I’ve been the custodian of those guns, and have acquired others over time. I’m now age ninety, and as I prepare to hand Dad’s guns to other, younger family members, I’d like to offer background on the history of those guns: how they came into the family and how we used and enjoyed them.
From the time my grandfather George “Pa” Sutton and his family arrived in Arco in 1906, his sons hunted, including my dad. Later, as my elder brother Ladd and I grew up, no stories about hunting or casual plinking [target shooting or killing small pests] were handed down. Dad seemed to think those activities were matter-of-fact, not worth mentioning.
Dad owned three guns that he had acquired as a young man: a twelve-gauge slide action shotgun, a carbine, and slide-action .22 rifle. Ladd and I grew up using those guns as we shot pests and game: ducks, magpies, gophers, snakes, rabbits, pheasants, sagehens, and deer. We both enjoyed hunting, and there were frequent brotherly battles over who got to use the slide-action .22. So in 1940, Dad sat us down with the Montgomery Ward catalog, telling us to pick out another .22 rifle—but not an automatic that ejected cartridge shells as each was fired. He reasoned that this type of gun would make us careless. We’d be tempted to fire fast but inaccurately.
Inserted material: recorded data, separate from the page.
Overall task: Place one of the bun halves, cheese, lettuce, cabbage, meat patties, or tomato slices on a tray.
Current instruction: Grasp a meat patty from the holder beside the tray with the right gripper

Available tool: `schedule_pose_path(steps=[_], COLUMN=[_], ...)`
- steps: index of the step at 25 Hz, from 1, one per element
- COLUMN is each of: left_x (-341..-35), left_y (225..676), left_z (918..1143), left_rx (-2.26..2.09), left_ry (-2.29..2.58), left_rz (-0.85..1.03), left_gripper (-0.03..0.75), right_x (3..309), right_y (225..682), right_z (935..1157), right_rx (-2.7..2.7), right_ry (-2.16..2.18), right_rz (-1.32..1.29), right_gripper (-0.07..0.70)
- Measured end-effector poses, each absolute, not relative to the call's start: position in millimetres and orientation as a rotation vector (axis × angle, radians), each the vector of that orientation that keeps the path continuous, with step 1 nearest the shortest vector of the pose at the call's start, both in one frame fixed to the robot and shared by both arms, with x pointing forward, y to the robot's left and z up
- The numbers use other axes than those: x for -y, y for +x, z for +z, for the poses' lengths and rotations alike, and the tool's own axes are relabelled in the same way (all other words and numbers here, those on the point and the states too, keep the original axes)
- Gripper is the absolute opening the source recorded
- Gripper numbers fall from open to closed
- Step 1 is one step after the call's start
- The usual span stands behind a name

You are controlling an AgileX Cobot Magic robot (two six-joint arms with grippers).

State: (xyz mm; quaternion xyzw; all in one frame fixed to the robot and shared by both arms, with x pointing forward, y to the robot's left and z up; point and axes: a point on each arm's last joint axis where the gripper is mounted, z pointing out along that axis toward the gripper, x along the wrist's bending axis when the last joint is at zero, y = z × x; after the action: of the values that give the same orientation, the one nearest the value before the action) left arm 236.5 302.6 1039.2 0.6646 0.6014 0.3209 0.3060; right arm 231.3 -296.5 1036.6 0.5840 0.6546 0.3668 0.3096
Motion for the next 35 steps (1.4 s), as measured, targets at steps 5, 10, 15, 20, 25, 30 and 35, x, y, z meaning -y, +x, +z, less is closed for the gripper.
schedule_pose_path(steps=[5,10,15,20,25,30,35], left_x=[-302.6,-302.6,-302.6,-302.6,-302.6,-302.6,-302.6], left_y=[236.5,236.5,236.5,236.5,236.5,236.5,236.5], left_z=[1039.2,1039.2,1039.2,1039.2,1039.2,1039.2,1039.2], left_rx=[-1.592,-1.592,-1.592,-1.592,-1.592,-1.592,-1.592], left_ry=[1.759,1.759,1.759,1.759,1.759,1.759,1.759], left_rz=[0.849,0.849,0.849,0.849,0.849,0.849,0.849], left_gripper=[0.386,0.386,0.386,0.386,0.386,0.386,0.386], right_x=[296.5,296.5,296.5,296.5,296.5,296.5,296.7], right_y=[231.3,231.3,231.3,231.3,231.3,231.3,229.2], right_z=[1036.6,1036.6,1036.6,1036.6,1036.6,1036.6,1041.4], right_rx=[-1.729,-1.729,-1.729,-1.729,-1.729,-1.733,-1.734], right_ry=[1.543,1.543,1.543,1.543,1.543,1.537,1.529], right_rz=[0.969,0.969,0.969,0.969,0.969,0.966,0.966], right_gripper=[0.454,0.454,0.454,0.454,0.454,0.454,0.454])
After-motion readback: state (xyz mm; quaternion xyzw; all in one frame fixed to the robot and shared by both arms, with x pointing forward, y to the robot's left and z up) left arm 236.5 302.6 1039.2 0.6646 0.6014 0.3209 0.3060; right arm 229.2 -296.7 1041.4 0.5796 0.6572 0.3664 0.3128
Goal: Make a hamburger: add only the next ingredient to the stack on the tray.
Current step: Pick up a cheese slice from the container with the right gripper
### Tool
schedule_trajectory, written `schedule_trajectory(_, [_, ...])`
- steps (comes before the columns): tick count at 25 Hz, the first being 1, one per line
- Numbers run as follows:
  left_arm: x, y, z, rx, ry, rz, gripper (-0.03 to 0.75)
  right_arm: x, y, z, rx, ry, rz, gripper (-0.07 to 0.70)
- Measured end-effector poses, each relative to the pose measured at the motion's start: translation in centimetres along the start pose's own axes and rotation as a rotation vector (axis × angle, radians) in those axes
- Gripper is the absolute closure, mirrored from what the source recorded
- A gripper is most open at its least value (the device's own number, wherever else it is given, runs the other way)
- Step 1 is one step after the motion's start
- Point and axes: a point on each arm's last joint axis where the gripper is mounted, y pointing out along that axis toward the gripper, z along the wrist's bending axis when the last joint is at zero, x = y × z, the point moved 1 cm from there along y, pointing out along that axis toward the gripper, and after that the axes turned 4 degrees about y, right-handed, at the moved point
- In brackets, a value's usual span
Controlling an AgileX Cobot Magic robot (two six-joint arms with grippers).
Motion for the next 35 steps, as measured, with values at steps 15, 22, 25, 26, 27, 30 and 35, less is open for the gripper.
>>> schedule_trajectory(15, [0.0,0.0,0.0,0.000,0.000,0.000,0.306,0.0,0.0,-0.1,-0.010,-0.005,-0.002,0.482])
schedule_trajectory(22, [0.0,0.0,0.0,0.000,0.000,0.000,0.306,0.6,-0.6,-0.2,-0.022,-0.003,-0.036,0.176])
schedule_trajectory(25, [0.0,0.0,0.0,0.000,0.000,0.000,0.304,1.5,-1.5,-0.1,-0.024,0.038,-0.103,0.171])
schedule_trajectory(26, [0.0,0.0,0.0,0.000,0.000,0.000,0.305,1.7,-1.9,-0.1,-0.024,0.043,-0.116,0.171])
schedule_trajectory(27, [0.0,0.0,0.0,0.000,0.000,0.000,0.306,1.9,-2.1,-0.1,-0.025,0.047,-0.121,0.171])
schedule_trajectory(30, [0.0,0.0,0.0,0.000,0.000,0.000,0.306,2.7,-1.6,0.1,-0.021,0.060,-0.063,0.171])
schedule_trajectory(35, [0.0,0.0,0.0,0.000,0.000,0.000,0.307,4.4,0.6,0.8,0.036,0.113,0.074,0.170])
The outcome was a bolt-action .22. I usually ended up using it for small game and varmint hunting while Ladd pre-empted the slide-action. Dad also used the bolt-action when slaughtering hogs or beef, and occasionally shot rabbits with that gun.
Dad had obtained the slide-action .22 in 1921, when he helped to remodel Bud Peterson’s house in Arco. Money was tight for Bud, who negotiated with Dad to take part of the payment in the form of the rifle. He explained, “I never was able to hit anything with it.”